■ WORK ORDER ■
Report how many lines of the listing contain the string "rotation", with no other words.

■ EXCERPTED RECORDS ■
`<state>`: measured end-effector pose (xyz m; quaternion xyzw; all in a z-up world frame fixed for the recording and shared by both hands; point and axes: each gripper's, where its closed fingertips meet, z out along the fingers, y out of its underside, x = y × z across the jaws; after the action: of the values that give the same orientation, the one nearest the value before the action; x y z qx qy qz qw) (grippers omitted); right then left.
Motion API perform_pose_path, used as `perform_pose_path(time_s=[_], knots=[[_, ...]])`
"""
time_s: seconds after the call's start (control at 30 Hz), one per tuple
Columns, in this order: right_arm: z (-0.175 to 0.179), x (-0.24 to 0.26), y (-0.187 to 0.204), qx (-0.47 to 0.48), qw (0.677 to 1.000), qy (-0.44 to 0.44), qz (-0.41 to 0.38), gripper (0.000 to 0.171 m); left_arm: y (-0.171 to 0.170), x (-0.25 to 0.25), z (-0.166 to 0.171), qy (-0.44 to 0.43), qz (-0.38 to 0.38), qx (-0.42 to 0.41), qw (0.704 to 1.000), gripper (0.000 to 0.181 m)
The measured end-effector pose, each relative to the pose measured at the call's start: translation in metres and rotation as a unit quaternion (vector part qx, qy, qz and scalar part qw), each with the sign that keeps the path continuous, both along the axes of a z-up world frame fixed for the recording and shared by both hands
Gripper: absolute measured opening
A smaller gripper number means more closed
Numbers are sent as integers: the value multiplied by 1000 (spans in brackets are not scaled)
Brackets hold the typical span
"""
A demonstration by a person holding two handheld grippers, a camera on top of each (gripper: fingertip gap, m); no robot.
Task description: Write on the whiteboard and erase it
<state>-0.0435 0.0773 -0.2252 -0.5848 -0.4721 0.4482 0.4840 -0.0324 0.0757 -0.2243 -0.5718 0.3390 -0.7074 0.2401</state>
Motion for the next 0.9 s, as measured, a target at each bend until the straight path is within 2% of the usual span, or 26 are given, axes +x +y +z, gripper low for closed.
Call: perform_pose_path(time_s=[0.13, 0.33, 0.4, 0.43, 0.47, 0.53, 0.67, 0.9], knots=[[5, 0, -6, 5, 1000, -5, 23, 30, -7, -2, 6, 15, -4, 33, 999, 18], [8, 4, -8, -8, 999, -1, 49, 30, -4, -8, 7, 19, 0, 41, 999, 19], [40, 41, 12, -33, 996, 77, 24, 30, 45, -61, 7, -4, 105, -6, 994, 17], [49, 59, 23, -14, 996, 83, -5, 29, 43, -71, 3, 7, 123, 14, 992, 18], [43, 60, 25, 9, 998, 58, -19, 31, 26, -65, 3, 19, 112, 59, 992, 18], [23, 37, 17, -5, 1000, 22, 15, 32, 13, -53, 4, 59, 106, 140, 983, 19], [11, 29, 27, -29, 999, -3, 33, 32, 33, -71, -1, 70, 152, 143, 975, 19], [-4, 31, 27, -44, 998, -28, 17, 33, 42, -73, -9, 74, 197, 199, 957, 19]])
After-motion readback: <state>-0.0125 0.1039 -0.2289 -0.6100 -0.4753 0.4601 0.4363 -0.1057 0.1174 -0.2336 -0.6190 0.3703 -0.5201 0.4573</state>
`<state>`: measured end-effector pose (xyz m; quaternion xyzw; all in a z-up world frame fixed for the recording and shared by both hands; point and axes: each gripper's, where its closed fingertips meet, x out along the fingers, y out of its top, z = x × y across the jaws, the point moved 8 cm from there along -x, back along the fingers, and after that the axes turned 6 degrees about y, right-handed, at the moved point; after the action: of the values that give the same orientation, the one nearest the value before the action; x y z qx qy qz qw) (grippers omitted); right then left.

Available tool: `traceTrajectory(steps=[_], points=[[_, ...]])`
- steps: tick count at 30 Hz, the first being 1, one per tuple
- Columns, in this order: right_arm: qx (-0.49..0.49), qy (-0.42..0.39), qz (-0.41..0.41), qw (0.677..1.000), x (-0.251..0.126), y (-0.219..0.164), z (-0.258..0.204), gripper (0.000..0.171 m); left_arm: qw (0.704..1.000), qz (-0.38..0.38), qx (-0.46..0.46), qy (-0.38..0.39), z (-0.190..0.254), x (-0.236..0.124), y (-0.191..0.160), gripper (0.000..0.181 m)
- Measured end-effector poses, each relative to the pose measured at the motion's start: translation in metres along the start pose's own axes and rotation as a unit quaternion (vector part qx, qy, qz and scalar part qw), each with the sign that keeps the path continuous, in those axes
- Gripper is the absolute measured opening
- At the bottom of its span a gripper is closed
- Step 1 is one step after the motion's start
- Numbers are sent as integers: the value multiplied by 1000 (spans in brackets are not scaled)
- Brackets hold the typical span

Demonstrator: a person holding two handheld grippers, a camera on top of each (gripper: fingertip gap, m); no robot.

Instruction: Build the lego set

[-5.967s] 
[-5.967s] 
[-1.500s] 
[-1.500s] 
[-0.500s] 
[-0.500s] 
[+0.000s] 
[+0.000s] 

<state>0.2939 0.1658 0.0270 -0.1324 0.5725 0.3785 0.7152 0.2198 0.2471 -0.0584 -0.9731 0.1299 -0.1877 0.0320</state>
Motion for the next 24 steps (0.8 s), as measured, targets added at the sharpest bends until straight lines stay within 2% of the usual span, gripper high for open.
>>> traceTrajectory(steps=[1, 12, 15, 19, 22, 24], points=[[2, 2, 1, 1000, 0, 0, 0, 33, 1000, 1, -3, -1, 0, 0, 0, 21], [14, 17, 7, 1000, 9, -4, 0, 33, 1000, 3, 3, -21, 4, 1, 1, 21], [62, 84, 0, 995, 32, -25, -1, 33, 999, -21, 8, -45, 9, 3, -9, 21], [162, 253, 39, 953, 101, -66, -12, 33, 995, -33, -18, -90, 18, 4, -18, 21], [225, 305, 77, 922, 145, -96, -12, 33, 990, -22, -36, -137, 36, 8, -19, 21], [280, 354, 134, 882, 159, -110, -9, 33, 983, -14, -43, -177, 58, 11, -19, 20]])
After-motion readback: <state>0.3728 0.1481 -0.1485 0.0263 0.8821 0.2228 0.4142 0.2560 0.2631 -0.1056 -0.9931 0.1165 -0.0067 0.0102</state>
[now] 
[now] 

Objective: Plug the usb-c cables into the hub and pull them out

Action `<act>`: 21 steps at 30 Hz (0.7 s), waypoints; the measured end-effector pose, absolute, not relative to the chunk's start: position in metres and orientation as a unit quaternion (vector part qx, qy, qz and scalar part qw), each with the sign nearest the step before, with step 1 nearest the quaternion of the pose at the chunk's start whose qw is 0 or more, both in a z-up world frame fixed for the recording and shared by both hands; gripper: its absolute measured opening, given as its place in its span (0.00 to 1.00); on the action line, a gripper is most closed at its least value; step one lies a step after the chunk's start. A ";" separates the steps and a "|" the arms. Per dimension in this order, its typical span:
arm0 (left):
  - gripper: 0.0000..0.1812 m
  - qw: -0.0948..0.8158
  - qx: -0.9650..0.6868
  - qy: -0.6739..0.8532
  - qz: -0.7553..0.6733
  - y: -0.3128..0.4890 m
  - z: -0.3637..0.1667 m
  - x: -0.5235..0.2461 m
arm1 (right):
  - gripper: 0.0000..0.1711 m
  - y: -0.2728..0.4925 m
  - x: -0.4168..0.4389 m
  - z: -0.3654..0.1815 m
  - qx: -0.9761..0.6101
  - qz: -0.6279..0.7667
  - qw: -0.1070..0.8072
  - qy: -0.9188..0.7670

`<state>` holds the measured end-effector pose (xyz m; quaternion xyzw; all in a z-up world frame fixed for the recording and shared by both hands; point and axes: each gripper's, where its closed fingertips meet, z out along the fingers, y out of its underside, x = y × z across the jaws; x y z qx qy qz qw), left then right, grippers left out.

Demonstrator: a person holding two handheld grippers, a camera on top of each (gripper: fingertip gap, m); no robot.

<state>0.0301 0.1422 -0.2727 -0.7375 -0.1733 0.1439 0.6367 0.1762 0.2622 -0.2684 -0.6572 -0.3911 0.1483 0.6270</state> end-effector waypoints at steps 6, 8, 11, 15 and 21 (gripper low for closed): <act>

■ SOLUTION FOR THIS TASK ■
2